FIG. 1 is a configuration block diagram showing the configuration of the present invention. FIG. 2 (A) is a model diagram showing an example of a tool file,
Figure (b) is a model diagram showing an example of the tool layout, 2nd
The figure (c) is a model diagram showing the positional relationship in the Z-axis direction between the workpiece, the preset sensor, and the tool for explaining the basic idea of the present invention, and FIG. 2 (d) is the basic figure of the present invention.
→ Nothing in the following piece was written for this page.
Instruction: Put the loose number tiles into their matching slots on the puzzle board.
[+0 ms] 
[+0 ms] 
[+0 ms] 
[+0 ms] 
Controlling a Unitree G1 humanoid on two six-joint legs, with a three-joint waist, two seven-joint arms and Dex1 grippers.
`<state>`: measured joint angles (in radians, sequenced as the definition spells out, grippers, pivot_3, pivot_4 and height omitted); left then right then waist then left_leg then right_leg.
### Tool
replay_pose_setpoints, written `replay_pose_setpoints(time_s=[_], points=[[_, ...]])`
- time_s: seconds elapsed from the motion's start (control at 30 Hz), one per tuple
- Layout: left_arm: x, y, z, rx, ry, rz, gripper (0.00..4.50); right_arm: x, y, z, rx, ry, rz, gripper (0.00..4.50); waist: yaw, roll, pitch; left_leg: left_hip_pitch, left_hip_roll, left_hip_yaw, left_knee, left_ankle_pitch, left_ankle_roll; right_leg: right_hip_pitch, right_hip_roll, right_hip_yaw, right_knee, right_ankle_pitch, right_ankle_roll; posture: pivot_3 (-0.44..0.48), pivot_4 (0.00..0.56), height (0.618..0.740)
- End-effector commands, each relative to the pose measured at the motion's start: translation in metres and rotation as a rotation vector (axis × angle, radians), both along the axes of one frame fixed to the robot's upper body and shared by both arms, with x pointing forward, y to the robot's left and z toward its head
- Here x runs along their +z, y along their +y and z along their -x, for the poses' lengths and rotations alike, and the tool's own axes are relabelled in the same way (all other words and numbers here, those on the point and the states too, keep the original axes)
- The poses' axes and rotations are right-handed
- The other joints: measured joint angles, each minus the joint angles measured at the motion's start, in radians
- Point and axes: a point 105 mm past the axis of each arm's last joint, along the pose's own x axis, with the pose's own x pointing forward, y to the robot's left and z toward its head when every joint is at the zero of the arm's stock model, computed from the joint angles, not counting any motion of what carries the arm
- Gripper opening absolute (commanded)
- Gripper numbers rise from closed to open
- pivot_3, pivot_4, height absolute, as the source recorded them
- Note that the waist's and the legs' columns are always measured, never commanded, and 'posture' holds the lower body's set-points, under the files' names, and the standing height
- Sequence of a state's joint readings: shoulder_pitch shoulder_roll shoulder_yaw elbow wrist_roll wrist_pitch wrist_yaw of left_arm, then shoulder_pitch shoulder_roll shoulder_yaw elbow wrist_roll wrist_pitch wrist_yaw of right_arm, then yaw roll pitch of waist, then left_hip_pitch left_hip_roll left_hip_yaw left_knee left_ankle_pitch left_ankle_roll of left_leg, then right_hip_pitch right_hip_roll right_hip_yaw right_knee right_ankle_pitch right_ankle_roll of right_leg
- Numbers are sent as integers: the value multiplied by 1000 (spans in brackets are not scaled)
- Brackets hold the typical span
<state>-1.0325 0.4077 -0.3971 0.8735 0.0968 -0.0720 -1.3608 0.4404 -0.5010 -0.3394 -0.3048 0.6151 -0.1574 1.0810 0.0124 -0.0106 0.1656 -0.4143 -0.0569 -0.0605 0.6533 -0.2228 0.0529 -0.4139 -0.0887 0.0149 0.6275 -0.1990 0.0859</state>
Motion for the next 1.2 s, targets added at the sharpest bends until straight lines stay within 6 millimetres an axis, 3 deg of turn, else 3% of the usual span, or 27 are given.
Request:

It is a model diagram which shows the positional relationship of the workpiece | work, preset sensor, and tool in the Z-axis direction for explaining a way of thinking. FIG. 3 is a flow chart for explaining the operation of the present invention. 1 ... CPU, 2b ... Paper tape reader 2d ... Keyboard with screen 5 ... NC machining program data / memory 6 ... Tool data processing program 7 ... Tool reference point setting data / memory 8 ... Tool file / memory 9 ...... Tool layout memory 12, 15 ・ ・ ・ Arithmetic circuit _Tr・ ・ ・ Turret, T _h・ ・ ・ Turret head P _s・ ・ ・ Preset sensor, T ・ ・ ・ Tool Sp ・ ・ ・ Spindle, C ・ ・ ・ Chuck W …… work

Claims (1)

[Claims] 1. After machining a work piece with each tool, a piece of information necessary for machining including a correction value obtained from a difference between an actually measured value of the dimension of the work piece and a target dimension of the work piece. An input device for inputting data, a measuring device for measuring the current position with respect to the machine origin when the tool is moved, and an NC machining program data memory that stores the data of the NC machining program for performing predetermined machining. And a tool reference point setting data memory in which a distance between a tool reference point position which is a contact signal output position of a preset sensor provided in the tool movement range of the machine tool and the machine origin is set, Tool reference point setting data stored in the reference point setting data memory and the current measured by the measuring device when the tool is brought into contact with the preset sensor and a contact signal is output. First computing means for computing the mounting dimensions of each tool by computing position data, and main data including a tool file number relating to this tool are registered, and for each tool obtained by the first computing means. A tool file memory for storing attachment dimensions and an editing process from the tool file memory corresponding to a tool attached to the turret surface of the tool post, and a correction value input from the input means are stored. Tool layout memory, the installation dimensions of each tool stored in the tool file memory, and the correction value of each tool stored in the tool layout memory are added to the calculation process to install the latest tool. Second calculation means for obtaining dimensions, writing processing of the main data to the tool file memory, tool layout data from the tool file data Editing process to the tool and editing process from the tool file data to the tool layout data, and the mounting size of the tool file memory is rewritten to the latest mounting size of each tool obtained by the second calculating means, and the tool layout is also written. A tool data processing program memory in which a program for resetting the correction value of the memory to 0 is stored, and the installation dimension of the tool file memory is constantly rewritten and stored in the latest installation dimension. A numerical control device having a tool file characterized by the above.